Scientist Studies Brain Damage from Excessive Alcohol Use
An evening of one drink too many can have dizzying effects. Some of the cognitive deficits from consuming too much alcohol—such as slower reaction times and impaired memory—can be especially profound among chronic, heavy alcohol users.
Dr. Marlene Oscar Berman has studied alcohol’s effects on the brain for more than 40 years. While in graduate school, she started out studying memory impairment in rhesus monkeys. She then turned to brain damage in people. A professor at Boston University, and a career scientist with Boston’s Department of Veterans Affairs, her NIH and VA-funded research continues to examine brain changes in people with chronic alcohol use disorder.
“I’ve always been fascinated with the way in which the brain controls behavior,” said Berman, director of the neuropsychology lab at Boston University School of Medicine, who delivered NIAAA’s 8th annual Jack Mendelson Honorary Lecture recently. Her foray into understanding alcohol’s effects on the brain began with patients who had Korsakoff’s syndrome, a memory disorder commonly caused by long-standing alcohol abuse.
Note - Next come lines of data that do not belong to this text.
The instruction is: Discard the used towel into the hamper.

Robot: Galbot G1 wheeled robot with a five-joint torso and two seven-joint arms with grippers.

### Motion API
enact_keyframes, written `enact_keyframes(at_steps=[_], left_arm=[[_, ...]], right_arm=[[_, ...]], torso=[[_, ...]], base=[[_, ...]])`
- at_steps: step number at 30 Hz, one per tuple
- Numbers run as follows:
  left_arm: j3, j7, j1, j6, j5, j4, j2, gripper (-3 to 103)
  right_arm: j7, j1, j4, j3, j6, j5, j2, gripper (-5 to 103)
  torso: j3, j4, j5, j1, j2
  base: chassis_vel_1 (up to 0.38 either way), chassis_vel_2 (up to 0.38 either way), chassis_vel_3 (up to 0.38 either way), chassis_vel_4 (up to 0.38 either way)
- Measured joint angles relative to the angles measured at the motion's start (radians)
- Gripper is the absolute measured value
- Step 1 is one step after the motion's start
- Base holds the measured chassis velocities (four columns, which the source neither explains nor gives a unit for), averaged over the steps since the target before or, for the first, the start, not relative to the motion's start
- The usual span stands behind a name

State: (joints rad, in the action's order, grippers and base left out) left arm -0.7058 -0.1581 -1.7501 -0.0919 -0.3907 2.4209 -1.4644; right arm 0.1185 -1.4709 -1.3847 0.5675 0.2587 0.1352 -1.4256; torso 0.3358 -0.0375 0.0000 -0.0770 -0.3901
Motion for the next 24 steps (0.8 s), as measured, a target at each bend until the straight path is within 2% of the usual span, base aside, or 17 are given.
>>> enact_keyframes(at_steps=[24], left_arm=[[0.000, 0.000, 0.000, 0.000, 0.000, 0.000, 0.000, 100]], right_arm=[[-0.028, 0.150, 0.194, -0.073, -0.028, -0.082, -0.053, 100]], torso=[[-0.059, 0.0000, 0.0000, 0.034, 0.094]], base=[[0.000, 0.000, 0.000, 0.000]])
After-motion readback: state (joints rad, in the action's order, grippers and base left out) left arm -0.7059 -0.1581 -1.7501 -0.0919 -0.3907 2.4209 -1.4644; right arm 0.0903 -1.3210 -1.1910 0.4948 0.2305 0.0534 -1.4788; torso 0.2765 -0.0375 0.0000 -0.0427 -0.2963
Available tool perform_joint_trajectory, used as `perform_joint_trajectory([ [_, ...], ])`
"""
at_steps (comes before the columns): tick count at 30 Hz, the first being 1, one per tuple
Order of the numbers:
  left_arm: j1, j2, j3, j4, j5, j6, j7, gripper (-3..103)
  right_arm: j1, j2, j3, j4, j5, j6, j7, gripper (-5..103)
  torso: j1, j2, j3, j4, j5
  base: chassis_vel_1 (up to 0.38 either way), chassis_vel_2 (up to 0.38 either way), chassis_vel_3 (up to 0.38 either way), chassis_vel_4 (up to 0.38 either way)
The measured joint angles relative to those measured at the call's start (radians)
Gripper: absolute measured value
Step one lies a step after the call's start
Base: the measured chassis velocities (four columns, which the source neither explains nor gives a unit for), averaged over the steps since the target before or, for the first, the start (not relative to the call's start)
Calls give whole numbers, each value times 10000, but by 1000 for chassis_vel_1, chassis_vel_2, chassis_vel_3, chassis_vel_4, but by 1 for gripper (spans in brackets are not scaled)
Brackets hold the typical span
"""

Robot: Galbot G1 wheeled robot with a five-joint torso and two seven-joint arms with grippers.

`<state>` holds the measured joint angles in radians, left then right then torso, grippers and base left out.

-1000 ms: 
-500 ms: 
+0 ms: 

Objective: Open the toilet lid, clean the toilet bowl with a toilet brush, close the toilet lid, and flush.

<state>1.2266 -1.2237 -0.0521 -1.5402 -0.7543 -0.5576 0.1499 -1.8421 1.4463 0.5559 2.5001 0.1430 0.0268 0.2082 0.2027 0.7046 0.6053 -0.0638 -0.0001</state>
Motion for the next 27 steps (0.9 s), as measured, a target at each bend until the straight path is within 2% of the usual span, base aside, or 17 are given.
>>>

Korsakoff patients had severe short-term memory loss but excellent memory for events that occurred before their brain damage, explained Berman, and they also would repeatedly tell the same stories.
“I was struck by the repetitious behaviors of Korsakoff patients in the wards,” she said, “and together with their memory impairment, I realized there were certain similarities in the behaviors of the patients and the monkeys I’d studied as a student.” The monkeys with bilateral frontal lobe lesions also had a short-term memory impairment on performance tasks and walked around in circles incessantly.
In earlier research, before the advent of neuroimaging technologies, her lab conducted performance tests to observe behavioral abnormalities beyond amnesia in Korsakoff patients.
“By comparing behavioral deficits in humans to well-documented deficits in monkeys with known damage to a specific brain region, we could infer whether patients had similar damage and dysfunction,” said Berman, employing an approach called comparative neuropsychology.
On basic memory and perception tasks, Korsakoff patients performed worse than both healthy control subjects and uncomplicated alcoholics (who didn’t have Korsakoff syndrome, all of whom had abstained for a month or more). For one test in which patients had to choose the correct colors or sounds to get a reward, the Korsakoff patients needed much more time and made more errors.
“We were able not only to quantify clear indications of prefrontal cortical damage, such as short-term memory deficits and abnormal perseverative behavior in alcoholic Korsakoff patients,” said Berman, “we also showed they had reduced perceptual processing abilities and, in later experiments, we observed deficits in attention, problem-solving difficulties, lower arousal levels and reduced sensitivity to the effects of rewards.”
Korsakoff patients’ brain damage causes impairments beyond short-term memory loss and repetitive responses. Berman’s studies showed their brain damage was more extensive than in uncomplicated alcoholics. They also showed deficits on every emotional function test, including tests using such visual and auditory cues as identifying emotion on faces or the inflection of a voice. Recent functional MRI studies have confirmed widespread cortical atrophy and other brain damage in Korsakoff patients.
“Importantly, we saw alcoholics without the severe impairments characteristic of Korsakoff patients who nonetheless did have perceptual, cognitive and inhibitory deficits compared to nonalcoholic controls,” Berman said. The activation levels of the amygdala (emotion) and hippocampus (memory) were significantly blunted in the long-term alcoholic patients.
Interestingly, when patients had to pace their responses at time intervals, the uncomplicated alcoholics responded well early on but showed abnormal perseverative behavior later in the exercise.
Berman said some experts have posited that alcoholism may modify brain structure without killing neurons, which begs the question of whether neuron repair could occur with sustained abstinence. Her lab has seen evidence of the brain’s resilience and flexibility among the alcoholic group. The prefrontal brain regions may at times use alternative networks while performing cognitive tasks to compensate for decreased processing by other parts of the brain.
“Alcoholism likely affects selective brain systems, leaving other regions relatively intact,” Berman said. “The intact regions then can serve as substitute places in the brain for reassigning functions of the affected areas.”
There were also differences between men and women. Berman’s ongoing studies are showing alcoholic men to have a thinner cerebral cortex and less cerebral white and grey matter volume than the alcoholic women, said Berman. In men, the severity of damage directly correlated to the duration of heavy drinking but in alcoholic women, only a couple of brain regions were affected by duration of drinking.
When examining the size of the extended reward and oversight system (EROS), one large study showed the total EROS was significantly less in alcoholic men than women, particularly in the dorsolateral prefrontal cortex, which controls executive function.
“There’s more and more converging evidence showing not only that alcohol use disorders reflect a damaged brain,” said Berman, “but also that the clinical and functional appearance associated with alcoholism—such as loss of self-control, repetition of compulsive and impulsive behaviors and disinhibition—are tied to an accumulation of abnormalities in multiple interconnected brain systems and at multiple levels of the nervous system.”